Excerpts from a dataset

□ □ □

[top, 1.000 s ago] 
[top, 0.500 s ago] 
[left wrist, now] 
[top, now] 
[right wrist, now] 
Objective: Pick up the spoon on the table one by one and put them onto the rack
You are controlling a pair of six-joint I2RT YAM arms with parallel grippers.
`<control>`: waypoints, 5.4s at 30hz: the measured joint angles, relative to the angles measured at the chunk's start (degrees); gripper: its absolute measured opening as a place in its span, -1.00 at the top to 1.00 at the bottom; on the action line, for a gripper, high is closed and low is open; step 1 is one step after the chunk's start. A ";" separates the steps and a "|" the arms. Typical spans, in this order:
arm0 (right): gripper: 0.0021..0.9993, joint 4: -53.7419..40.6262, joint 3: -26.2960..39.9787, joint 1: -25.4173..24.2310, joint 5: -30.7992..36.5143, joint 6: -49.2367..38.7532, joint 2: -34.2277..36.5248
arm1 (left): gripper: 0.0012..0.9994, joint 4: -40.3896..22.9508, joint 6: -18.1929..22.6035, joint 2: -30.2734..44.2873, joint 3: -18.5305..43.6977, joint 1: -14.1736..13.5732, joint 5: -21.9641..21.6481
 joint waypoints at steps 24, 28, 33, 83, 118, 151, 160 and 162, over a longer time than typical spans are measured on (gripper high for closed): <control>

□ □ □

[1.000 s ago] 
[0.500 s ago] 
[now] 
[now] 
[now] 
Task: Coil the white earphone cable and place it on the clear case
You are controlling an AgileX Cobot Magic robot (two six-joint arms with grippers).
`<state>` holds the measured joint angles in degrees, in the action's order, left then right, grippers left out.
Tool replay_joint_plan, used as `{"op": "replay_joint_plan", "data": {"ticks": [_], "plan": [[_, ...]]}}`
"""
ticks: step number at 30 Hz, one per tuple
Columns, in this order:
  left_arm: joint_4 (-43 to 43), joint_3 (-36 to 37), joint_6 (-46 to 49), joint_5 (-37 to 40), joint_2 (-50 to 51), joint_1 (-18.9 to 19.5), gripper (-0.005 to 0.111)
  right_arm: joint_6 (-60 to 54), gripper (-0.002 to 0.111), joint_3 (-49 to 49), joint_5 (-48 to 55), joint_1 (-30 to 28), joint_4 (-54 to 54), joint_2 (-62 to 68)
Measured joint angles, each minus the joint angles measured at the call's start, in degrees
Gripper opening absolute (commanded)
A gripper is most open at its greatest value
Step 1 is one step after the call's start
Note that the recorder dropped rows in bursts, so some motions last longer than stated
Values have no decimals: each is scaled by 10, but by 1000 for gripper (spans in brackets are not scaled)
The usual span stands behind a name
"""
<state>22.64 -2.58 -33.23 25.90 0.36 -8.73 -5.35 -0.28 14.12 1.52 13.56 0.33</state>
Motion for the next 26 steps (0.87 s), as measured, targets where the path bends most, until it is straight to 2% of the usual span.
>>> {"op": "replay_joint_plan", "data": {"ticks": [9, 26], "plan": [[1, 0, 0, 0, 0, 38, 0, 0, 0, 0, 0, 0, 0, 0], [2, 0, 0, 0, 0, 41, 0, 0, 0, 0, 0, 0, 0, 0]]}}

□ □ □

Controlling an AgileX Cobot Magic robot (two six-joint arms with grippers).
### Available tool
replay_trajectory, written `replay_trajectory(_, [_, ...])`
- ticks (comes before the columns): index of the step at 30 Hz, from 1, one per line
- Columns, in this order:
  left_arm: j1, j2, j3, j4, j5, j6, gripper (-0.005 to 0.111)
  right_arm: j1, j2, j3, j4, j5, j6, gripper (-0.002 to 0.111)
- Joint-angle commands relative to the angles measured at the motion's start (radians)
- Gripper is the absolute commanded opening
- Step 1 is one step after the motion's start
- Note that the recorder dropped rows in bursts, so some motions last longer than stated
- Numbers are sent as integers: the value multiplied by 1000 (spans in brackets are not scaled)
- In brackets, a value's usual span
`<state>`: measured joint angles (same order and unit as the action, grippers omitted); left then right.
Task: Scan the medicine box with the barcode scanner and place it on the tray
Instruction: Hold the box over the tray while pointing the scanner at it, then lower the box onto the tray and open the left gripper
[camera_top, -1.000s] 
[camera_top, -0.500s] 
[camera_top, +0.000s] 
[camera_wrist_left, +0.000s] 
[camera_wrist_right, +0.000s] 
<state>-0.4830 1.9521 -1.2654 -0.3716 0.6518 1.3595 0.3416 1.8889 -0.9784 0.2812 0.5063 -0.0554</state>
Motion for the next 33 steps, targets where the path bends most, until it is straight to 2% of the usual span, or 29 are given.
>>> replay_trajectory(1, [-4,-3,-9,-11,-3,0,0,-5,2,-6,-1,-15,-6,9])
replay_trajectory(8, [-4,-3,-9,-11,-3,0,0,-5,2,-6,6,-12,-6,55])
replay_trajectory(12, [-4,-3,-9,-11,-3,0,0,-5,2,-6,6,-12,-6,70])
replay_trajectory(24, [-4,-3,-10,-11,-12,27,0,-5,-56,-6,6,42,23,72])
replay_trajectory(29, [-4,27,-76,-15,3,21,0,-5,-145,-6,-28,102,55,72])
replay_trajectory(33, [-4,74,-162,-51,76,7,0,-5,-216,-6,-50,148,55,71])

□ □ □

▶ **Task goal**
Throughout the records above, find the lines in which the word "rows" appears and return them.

▶ **Finished exercise**
Note that the recorder dropped rows in bursts, so some motions last longer than stated
- Note that the recorder dropped rows in bursts, so some motions last longer than stated

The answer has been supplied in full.